ULTIMO AGGIORNAMENTO 10:39

Si chiamerà “Haus im Leben – Casa della vita” il nuovo progetto di edilizia sociale della diocesi di Innsbruck. A spiegare l'iniziativa, come riportato dal Sir, è il direttore della Camera di Commercio di Innsbruck, Markus Kock, che ha confermato all'agenzia di stampa cattolica Kathpress che le procedure di collaborazione saranno ulteriormente rafforzate già a partire da quest'ultima parte del 2018. 

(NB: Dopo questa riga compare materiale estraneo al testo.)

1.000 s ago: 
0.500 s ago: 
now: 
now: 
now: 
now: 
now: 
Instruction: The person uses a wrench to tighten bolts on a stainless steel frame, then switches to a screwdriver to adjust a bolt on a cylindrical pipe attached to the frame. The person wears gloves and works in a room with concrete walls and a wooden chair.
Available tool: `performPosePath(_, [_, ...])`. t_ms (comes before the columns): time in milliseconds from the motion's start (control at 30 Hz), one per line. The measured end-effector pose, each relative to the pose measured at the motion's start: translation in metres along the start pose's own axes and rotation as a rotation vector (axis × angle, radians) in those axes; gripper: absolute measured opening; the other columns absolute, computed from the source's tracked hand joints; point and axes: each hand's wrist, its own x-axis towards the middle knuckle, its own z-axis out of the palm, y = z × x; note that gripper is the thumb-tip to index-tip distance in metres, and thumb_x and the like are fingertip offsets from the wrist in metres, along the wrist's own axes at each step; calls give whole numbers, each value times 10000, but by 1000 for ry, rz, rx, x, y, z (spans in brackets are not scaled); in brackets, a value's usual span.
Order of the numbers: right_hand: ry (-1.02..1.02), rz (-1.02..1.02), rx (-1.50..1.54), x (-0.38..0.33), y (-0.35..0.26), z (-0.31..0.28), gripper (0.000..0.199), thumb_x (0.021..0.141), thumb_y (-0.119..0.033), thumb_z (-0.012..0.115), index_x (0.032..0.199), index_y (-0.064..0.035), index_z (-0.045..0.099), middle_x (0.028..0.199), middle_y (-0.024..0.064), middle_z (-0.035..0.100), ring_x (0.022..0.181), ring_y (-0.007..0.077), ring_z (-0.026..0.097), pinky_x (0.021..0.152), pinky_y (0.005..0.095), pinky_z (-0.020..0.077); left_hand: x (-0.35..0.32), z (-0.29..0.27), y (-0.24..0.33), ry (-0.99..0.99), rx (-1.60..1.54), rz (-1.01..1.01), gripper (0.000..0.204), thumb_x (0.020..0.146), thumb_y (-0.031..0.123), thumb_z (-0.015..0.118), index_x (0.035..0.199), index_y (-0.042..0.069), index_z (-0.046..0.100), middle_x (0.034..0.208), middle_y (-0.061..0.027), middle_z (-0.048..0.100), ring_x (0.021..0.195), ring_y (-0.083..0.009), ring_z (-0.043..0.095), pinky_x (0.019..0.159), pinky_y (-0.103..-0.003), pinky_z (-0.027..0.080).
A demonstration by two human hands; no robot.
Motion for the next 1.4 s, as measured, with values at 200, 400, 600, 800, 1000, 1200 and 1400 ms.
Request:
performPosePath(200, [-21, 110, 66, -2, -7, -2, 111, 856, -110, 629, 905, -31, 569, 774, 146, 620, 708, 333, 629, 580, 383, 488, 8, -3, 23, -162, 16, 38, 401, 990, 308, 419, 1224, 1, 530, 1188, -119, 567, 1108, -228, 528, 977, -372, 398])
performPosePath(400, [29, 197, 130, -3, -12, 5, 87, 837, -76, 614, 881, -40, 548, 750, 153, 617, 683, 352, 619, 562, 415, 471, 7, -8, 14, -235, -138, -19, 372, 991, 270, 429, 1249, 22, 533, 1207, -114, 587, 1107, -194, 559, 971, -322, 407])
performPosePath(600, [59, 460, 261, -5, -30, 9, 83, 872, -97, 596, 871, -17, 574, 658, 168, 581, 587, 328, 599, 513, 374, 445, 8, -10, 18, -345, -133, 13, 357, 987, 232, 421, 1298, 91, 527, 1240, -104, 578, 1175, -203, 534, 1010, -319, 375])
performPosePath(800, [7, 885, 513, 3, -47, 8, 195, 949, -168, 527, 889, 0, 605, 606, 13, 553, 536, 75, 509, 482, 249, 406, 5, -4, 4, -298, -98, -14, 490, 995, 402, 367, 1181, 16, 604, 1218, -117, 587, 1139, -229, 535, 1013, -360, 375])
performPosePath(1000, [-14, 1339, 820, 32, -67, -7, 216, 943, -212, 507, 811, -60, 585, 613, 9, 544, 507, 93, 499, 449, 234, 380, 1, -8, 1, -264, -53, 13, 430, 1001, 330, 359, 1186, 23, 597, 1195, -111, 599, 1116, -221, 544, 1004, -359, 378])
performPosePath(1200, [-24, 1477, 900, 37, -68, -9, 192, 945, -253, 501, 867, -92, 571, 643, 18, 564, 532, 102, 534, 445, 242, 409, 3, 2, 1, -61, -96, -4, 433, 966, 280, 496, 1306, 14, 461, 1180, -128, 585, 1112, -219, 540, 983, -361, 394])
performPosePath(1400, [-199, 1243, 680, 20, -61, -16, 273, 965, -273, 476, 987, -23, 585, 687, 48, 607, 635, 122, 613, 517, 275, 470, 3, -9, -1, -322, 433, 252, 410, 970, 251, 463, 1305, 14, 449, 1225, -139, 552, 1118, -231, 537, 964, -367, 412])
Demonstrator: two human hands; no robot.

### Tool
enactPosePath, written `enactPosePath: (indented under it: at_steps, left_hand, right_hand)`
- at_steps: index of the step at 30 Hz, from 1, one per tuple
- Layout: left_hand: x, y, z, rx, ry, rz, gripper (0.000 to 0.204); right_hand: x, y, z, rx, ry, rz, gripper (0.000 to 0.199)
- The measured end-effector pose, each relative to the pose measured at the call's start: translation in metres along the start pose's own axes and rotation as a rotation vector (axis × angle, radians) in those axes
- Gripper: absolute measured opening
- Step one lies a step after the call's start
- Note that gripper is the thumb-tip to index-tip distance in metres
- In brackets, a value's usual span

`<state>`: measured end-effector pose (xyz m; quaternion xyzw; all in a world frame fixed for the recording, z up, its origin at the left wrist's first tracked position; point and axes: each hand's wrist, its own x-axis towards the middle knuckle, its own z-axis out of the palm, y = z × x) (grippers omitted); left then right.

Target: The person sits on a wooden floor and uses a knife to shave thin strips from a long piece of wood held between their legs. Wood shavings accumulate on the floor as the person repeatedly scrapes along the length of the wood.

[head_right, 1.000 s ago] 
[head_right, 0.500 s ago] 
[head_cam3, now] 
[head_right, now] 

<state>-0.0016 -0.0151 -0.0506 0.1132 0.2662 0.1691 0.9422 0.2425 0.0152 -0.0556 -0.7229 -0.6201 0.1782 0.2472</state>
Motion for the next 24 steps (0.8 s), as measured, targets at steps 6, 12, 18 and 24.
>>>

Più di mezzo secolo di collaborazione

Come riportato dal Sir, i vescovi tirolesi danno impulso per la realizzazione, su terreni di proprietà ecclesiastica, di alloggi e strutture abitative a canone calmierato o con concessioni di durata amplissima. Dal 2010 sono circa 700 gli appartementi costruiti su terreni diocesani o parrocchiali. La diocesi del Tirolo, coopera con la Camera di Commercio per iniziative senza scopo di lucro. 

Non solo la diocesi

Kock, ha spiegato che oltre alla diocesi e alle parrocchie, sono coinvolte nei progetti di edilizia sociale anche le comunità religiose tirolesi, come l'Abbazia premostratense di Wilten, l'Abbazia benedettina di St. Georgenberg-Fiecht e vari monasteri delle suore orsoline. Il direttore della Camera di commercio, inoltre, ha citato come esempio un progetto speciale voluto dal vescovo di Innsbruck, monsignor Hermann Glettler, ossia la Integrationshaus, gestita dalla Caritas, con unità abitative assistite per disabili, lungodegenti e tossicodipendenti, insieme a normali appartamenti, con aree comuni per la socializzazione.